ACTIVITY »
Look through the data below. Show each line where the string "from" occurs.

SOURCE MATERIAL »

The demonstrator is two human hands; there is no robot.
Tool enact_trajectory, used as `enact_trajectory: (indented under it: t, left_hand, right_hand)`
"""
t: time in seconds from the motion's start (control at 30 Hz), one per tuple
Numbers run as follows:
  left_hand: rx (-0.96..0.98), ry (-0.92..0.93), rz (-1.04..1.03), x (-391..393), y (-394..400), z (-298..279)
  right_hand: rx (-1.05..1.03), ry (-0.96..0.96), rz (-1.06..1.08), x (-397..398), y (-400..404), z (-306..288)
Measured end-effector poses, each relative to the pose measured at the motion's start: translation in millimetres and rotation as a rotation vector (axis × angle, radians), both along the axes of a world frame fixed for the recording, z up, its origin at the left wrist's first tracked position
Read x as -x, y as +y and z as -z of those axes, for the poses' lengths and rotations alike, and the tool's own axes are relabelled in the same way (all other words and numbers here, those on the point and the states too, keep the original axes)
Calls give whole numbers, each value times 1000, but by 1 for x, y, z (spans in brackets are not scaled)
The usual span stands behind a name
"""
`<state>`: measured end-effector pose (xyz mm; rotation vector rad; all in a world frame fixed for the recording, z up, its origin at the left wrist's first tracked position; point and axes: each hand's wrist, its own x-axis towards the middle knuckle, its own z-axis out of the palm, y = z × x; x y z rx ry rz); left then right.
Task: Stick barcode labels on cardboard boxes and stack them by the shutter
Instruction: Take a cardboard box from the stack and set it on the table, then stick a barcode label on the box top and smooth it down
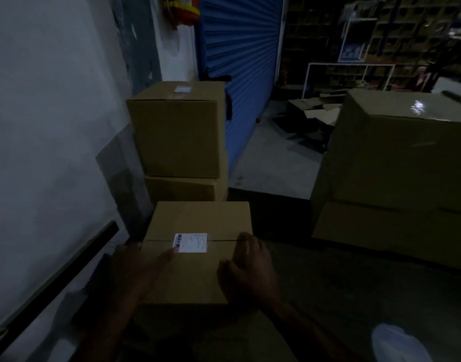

ANSWER TO THIS EXERCISE »
t: time in seconds from the motion's start (control at 30 Hz), one per tuple
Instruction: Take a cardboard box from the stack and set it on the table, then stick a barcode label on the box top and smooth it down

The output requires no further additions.